§ AIM OF THE TASK: Search the material below for "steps" and copy every line where it occurs.

§ PROVIDED DATA:

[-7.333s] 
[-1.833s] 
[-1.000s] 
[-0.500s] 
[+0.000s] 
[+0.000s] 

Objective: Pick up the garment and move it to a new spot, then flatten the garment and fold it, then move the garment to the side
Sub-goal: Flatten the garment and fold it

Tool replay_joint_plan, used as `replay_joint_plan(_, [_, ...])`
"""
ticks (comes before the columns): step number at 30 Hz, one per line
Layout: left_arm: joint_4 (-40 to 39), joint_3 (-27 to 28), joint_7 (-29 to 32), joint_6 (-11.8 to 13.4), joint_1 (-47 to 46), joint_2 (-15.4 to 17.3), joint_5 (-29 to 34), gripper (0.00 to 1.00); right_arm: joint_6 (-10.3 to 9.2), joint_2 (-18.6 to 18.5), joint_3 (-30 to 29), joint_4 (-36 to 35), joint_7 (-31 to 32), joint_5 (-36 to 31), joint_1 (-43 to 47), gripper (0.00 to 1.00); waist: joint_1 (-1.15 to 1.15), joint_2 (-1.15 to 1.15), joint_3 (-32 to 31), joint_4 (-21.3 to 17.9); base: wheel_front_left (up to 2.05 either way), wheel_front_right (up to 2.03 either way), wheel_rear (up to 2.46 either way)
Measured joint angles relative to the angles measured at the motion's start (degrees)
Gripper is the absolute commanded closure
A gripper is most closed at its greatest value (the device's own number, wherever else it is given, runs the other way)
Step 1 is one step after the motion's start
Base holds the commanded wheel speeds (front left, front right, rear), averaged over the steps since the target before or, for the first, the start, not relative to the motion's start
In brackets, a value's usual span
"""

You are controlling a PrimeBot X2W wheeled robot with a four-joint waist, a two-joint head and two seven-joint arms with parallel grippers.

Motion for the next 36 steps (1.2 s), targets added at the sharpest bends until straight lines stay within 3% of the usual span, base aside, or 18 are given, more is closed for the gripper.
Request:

§ TASK SOLUTION:
Base holds the commanded wheel speeds (front left, front right, rear), averaged over the steps since the target before or, for the first, the start, not relative to the motion's start
Motion for the next 36 steps (1.2 s), targets added at the sharpest bends until straight lines stay within 3% of the usual span, base aside, or 18 are given, more is closed for the gripper.

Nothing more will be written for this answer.